WHAT THIS TASK INVOLVES:
Return copies of the lines below that mention "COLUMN".

:::::

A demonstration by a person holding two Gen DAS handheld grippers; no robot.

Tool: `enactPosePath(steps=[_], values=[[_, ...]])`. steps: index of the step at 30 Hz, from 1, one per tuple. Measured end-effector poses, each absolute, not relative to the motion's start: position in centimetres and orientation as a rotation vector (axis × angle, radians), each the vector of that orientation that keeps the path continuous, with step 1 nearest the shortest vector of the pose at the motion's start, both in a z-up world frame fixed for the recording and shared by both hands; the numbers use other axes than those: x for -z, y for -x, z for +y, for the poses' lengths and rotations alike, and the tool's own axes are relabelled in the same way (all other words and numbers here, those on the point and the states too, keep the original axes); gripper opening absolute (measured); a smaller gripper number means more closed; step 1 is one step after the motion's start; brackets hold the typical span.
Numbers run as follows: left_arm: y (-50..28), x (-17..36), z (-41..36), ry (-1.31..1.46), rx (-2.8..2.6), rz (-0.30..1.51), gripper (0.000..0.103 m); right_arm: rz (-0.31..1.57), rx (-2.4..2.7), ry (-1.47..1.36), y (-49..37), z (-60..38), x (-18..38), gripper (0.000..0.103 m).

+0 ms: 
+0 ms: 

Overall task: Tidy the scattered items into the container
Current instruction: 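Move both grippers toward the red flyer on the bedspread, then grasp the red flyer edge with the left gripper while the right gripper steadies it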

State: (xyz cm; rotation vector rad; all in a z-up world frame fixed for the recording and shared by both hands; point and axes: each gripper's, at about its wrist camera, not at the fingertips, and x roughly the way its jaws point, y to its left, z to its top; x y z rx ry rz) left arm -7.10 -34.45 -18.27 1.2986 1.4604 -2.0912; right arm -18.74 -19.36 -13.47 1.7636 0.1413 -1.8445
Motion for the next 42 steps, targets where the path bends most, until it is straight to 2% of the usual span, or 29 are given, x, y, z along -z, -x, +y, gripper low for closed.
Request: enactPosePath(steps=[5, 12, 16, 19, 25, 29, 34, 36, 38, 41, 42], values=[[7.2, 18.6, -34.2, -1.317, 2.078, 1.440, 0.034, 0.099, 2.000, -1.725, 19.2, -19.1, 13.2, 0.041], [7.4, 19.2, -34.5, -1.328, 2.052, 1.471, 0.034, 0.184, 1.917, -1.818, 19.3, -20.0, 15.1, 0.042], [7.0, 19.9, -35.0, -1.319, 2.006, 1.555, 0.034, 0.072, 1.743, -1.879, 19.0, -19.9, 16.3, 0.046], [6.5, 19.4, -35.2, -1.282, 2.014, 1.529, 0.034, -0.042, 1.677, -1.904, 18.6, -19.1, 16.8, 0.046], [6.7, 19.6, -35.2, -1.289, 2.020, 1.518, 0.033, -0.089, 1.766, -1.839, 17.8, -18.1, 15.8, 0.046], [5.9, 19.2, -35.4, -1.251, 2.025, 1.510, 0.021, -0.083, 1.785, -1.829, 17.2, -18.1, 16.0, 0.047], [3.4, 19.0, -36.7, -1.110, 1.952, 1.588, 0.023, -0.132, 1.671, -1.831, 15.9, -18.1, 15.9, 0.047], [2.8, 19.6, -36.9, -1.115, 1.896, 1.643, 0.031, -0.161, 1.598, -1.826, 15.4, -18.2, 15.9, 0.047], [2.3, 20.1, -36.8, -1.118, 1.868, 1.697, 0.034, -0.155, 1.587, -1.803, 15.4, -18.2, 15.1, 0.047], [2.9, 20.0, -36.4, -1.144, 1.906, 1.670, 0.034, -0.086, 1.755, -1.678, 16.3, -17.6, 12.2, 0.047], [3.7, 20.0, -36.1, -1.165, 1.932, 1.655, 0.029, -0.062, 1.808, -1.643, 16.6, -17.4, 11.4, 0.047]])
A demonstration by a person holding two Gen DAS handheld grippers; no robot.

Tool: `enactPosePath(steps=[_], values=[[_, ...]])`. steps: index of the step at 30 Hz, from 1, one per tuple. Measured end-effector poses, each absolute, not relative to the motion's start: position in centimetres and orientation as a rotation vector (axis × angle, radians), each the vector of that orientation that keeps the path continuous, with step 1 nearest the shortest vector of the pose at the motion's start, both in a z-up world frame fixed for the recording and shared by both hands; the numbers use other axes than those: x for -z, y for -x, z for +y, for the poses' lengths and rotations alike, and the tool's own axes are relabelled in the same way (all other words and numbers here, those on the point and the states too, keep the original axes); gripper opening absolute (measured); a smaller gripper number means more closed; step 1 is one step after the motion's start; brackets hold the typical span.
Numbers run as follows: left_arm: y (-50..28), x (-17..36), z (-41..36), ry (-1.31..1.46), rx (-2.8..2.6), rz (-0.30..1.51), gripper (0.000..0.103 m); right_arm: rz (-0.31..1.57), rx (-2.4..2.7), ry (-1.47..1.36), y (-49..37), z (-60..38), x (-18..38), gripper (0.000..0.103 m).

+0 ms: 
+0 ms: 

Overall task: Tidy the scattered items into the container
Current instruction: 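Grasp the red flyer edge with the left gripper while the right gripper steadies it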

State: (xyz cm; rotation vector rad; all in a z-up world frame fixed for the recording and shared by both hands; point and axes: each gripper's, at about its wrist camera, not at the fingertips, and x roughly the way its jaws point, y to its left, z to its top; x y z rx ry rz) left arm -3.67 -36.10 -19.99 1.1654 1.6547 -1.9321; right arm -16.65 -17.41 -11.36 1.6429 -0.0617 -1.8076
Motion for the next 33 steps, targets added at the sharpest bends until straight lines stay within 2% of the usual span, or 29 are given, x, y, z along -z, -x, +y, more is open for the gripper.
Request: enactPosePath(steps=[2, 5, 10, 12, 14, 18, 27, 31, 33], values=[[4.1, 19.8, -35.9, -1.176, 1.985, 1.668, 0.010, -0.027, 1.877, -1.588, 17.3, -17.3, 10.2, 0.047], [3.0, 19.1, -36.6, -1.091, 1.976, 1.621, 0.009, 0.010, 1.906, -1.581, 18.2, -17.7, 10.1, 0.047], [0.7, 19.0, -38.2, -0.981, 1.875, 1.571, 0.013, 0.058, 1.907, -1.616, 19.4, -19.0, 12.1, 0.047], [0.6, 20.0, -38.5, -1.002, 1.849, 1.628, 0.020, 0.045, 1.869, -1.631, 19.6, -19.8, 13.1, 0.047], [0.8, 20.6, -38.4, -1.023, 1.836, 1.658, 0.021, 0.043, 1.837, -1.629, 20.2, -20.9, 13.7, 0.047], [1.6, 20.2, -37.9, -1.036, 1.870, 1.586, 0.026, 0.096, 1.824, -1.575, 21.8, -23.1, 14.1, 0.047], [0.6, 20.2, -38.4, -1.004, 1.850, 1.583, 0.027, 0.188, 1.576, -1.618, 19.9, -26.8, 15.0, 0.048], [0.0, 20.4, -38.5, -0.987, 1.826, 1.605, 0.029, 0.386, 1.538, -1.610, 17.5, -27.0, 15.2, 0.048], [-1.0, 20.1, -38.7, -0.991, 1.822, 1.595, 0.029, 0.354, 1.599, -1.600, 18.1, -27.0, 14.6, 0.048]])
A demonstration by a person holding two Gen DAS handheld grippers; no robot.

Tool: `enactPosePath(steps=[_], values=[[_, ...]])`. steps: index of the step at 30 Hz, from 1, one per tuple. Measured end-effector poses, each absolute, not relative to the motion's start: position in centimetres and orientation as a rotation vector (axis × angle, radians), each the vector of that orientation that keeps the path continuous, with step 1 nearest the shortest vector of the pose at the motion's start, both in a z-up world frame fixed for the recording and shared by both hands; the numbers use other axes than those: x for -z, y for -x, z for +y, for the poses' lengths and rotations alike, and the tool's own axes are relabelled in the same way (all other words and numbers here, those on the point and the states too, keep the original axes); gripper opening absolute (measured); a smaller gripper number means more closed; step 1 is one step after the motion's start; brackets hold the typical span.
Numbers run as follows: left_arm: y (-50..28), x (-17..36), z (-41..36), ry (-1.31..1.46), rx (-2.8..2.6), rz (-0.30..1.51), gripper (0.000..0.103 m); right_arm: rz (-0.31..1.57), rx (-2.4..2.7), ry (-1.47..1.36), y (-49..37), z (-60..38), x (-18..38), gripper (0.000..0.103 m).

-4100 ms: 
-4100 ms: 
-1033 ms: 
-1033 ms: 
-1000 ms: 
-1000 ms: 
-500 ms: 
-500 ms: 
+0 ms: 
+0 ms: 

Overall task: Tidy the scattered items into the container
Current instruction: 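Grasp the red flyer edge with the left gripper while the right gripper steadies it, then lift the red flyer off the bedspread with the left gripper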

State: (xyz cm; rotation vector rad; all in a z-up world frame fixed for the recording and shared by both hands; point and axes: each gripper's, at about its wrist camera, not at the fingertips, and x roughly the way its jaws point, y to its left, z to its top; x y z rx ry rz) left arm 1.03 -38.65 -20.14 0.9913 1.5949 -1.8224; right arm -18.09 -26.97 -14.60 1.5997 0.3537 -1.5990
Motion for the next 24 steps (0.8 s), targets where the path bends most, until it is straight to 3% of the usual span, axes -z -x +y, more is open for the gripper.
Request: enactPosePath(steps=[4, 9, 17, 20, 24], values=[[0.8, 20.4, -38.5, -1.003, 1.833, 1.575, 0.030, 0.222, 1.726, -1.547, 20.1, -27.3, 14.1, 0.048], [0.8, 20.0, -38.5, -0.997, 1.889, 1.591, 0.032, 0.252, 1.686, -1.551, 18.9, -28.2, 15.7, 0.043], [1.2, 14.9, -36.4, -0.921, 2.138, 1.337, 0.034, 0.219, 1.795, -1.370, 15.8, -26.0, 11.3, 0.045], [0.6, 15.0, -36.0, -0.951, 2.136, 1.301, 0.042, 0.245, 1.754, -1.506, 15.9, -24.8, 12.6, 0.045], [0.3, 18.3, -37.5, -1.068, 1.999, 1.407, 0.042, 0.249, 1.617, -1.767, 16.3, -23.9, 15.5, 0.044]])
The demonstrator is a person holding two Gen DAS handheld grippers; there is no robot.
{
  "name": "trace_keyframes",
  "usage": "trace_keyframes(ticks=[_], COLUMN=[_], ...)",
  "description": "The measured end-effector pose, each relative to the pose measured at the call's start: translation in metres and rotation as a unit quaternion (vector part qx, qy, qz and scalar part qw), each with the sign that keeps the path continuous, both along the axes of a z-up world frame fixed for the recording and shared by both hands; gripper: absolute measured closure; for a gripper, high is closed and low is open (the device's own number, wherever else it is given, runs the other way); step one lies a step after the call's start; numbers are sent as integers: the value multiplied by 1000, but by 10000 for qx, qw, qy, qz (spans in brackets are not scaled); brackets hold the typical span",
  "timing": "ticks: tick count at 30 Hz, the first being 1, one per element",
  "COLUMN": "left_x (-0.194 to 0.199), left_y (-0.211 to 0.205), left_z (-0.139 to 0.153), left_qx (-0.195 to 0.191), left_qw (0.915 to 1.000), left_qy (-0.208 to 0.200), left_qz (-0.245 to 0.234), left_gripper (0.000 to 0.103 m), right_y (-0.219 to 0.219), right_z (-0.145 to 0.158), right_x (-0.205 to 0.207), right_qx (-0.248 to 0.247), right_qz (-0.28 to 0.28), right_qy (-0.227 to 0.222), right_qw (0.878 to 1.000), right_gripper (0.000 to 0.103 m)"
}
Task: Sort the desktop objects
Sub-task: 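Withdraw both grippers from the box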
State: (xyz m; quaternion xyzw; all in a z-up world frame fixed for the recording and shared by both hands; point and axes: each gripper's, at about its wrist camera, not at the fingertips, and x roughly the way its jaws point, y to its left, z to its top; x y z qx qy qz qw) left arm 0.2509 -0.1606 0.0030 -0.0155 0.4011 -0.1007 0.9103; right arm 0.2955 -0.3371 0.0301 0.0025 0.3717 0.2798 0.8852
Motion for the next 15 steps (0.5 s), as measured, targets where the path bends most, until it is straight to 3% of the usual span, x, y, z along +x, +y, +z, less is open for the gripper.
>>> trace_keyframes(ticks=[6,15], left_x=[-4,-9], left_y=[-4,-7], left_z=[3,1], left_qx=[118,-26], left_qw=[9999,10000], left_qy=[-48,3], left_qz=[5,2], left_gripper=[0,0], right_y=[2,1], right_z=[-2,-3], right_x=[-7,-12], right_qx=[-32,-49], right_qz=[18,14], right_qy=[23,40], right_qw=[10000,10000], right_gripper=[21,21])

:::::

SOLUTION FOR THIS EXERCISE:
  "usage": "trace_keyframes(ticks=[_], COLUMN=[_], ...)",
  "COLUMN": "left_x (-0.194 to 0.199), left_y (-0.211 to 0.205), left_z (-0.139 to 0.153), left_qx (-0.195 to 0.191), left_qw (0.915 to 1.000), left_qy (-0.208 to 0.200), left_qz (-0.245 to 0.234), left_gripper (0.000 to 0.103 m), right_y (-0.219 to 0.219), right_z (-0.145 to 0.158), right_x (-0.205 to 0.207), right_qx (-0.248 to 0.247), right_qz (-0.28 to 0.28), right_qy (-0.227 to 0.222), right_qw (0.878 to 1.000), right_gripper (0.000 to 0.103 m)"

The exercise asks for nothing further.